The failure to detect this process in modern volcanic vent fluids now makes sense. When scientists sample those fluids, they’re collecting material from the shallow, mixed zone where biological nitrogen dominates. The abiotic signal remains hidden at depth, preserved only in minerals that formed from deep fluids before mixing could occur. The researchers found it by looking in a place nobody had thought to check.
Ammonia also traps heat in the atmosphere, functioning as a greenhouse gas. The young Sun was dimmer than it is today, yet geological evidence indicates early Earth was warm enough for liquid water. Scientists have long puzzled over how the planet stayed warm under a weaker Sun. If submarine volcanic systems supplied ammonia to early oceans at the rates this study indicates, some of that ammonia could have escaped into the atmosphere and helped warm the planet.
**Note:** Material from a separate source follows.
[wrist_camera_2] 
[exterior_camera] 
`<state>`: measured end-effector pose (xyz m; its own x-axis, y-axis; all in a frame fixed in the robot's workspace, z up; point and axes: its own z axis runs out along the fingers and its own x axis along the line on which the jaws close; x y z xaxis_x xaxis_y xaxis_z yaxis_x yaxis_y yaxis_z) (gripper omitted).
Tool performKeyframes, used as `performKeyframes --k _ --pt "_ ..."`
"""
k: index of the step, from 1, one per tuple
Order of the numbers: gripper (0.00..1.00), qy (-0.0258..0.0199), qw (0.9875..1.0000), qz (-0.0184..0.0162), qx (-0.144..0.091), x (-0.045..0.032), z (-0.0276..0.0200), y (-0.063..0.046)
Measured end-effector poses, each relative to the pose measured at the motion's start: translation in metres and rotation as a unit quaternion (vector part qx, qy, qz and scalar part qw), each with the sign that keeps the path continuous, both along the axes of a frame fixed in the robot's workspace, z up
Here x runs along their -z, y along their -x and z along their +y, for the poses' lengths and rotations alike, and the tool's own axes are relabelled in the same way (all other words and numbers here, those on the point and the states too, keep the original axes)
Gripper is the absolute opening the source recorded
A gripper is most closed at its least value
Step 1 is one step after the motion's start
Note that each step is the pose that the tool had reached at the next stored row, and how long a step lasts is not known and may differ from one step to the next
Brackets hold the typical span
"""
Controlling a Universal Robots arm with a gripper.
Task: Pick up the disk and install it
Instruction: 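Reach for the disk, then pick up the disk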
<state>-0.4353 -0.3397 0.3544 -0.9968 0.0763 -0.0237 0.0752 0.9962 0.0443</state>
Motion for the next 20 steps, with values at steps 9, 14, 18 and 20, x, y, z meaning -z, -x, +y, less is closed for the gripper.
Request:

The transition from laboratory demonstration to geological detection closes a decades-long gap between theory and observation. The chemistry that makes ammonia from volcanic heat and iron-rich rock is not merely possible in principle. The new evidence, together with older clues, suggests this chemistry has likely been active in many underwater volcanic systems for much of Earth’s history. Long before industrial factories learned to manufacture ammonia for fertilizer, the planet was doing it naturally, stocking the oceans with one of life’s essential ingredients.
Paper Summary
Limitations
The study’s estimates represent an upper bound rather than a definitive measurement of global ammonia production. The researchers acknowledge that the lower limit cannot yet be determined due to insufficient data from other locations. Some of the calculations rely on theoretical models and proxy measurements rather than direct experimental values because the relevant laboratory data do not yet exist for all the minerals involved. The samples come from a single drilling site in the South China Sea, and while similar chemical patterns have been reported from other oceanic locations, extrapolating from one site to worldwide estimates introduces uncertainty. How ammonia production rates on early Earth compared to modern rates also remains speculative, since the composition and behavior of ancient oceanic crust are incompletely understood.
Funding and Disclosures
The authors declare no competing interests. Funding was provided by the National Natural Science Foundation of China through multiple grants, the Guangdong Special Support talent team Program, the National Key R&D Program of China, the Ministry of Science and Technology of China, and an NSERC-Discovery Grant from Canada.
Publication Details
Authors: Liheng Sun, Kan Li, Zhen Sun, Yunying Zhang, and Long Li
Affiliations: South China Sea Institute of Oceanology, Chinese Academy of Sciences (Guangzhou, China); University of Alberta (Edmonton, Canada); Guangzhou Marine Geological Survey, China Geological Survey (Guangzhou, China); China-Pakistan Joint Research Center on Earth Sciences (Islamabad, Pakistan)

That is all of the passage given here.